■ The problem
Please restate the entire listing verbatim.

• • •

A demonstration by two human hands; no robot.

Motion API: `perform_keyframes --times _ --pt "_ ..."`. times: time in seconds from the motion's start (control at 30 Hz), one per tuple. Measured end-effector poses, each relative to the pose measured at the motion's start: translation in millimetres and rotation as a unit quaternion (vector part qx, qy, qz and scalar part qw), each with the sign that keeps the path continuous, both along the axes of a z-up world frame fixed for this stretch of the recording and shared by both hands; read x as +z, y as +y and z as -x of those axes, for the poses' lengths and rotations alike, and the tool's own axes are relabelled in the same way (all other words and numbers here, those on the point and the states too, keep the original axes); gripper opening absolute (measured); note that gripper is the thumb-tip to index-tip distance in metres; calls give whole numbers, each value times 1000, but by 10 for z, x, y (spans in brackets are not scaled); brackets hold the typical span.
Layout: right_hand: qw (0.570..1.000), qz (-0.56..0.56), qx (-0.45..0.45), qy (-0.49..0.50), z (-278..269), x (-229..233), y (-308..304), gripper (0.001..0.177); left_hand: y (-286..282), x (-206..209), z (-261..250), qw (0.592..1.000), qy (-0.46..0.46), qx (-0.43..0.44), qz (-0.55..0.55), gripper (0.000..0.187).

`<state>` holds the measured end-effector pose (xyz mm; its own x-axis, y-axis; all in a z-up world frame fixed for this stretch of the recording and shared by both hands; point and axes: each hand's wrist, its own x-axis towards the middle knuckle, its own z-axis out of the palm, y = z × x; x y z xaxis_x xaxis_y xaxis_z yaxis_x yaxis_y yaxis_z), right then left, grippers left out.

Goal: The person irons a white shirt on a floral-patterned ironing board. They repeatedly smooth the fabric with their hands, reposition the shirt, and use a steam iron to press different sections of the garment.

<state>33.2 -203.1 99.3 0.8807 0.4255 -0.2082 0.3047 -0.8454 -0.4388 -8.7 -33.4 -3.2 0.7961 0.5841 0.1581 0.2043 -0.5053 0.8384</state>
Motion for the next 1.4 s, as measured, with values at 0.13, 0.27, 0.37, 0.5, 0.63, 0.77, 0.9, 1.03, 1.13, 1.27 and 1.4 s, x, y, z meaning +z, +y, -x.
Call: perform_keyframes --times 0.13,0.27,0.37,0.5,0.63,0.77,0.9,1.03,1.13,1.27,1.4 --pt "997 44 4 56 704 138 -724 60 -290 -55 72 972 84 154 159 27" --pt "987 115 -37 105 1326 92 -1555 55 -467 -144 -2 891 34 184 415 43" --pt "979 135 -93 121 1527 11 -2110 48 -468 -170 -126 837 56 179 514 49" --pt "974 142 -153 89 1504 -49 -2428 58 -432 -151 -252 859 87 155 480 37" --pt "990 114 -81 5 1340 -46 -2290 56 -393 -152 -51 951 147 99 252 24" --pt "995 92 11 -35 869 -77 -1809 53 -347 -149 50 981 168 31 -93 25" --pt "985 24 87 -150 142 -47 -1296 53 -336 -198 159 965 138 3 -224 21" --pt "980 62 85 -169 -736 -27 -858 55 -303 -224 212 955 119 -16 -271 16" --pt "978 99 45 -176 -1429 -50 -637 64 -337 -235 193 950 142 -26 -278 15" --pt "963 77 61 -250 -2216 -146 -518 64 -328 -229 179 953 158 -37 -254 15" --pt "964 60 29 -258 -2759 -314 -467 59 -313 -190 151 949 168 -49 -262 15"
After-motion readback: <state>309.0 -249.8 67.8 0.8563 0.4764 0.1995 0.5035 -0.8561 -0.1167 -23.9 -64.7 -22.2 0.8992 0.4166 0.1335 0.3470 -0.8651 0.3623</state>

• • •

■ Task answer
A demonstration by two human hands; no robot.

Motion API: `perform_keyframes --times _ --pt "_ ..."`. times: time in seconds from the motion's start (control at 30 Hz), one per tuple. Measured end-effector poses, each relative to the pose measured at the motion's start: translation in millimetres and rotation as a unit quaternion (vector part qx, qy, qz and scalar part qw), each with the sign that keeps the path continuous, both along the axes of a z-up world frame fixed for this stretch of the recording and shared by both hands; read x as +z, y as +y and z as -x of those axes, for the poses' lengths and rotations alike, and the tool's own axes are relabelled in the same way (all other words and numbers here, those on the point and the states too, keep the original axes); gripper opening absolute (measured); note that gripper is the thumb-tip to index-tip distance in metres; calls give whole numbers, each value times 1000, but by 10 for z, x, y (spans in brackets are not scaled); brackets hold the typical span.
Layout: right_hand: qw (0.570..1.000), qz (-0.56..0.56), qx (-0.45..0.45), qy (-0.49..0.50), z (-278..269), x (-229..233), y (-308..304), gripper (0.001..0.177); left_hand: y (-286..282), x (-206..209), z (-261..250), qw (0.592..1.000), qy (-0.46..0.46), qx (-0.43..0.44), qz (-0.55..0.55), gripper (0.000..0.187).

`<state>` holds the measured end-effector pose (xyz mm; its own x-axis, y-axis; all in a z-up world frame fixed for this stretch of the recording and shared by both hands; point and axes: each hand's wrist, its own x-axis towards the middle knuckle, its own z-axis out of the palm, y = z × x; x y z xaxis_x xaxis_y xaxis_z yaxis_x yaxis_y yaxis_z), right then left, grippers left out.

Goal: The person irons a white shirt on a floral-patterned ironing board. They repeatedly smooth the fabric with their hands, reposition the shirt, and use a steam iron to press different sections of the garment.

<state>33.2 -203.1 99.3 0.8807 0.4255 -0.2082 0.3047 -0.8454 -0.4388 -8.7 -33.4 -3.2 0.7961 0.5841 0.1581 0.2043 -0.5053 0.8384</state>
Motion for the next 1.4 s, as measured, with values at 0.13, 0.27, 0.37, 0.5, 0.63, 0.77, 0.9, 1.03, 1.13, 1.27 and 1.4 s, x, y, z meaning +z, +y, -x.
Call: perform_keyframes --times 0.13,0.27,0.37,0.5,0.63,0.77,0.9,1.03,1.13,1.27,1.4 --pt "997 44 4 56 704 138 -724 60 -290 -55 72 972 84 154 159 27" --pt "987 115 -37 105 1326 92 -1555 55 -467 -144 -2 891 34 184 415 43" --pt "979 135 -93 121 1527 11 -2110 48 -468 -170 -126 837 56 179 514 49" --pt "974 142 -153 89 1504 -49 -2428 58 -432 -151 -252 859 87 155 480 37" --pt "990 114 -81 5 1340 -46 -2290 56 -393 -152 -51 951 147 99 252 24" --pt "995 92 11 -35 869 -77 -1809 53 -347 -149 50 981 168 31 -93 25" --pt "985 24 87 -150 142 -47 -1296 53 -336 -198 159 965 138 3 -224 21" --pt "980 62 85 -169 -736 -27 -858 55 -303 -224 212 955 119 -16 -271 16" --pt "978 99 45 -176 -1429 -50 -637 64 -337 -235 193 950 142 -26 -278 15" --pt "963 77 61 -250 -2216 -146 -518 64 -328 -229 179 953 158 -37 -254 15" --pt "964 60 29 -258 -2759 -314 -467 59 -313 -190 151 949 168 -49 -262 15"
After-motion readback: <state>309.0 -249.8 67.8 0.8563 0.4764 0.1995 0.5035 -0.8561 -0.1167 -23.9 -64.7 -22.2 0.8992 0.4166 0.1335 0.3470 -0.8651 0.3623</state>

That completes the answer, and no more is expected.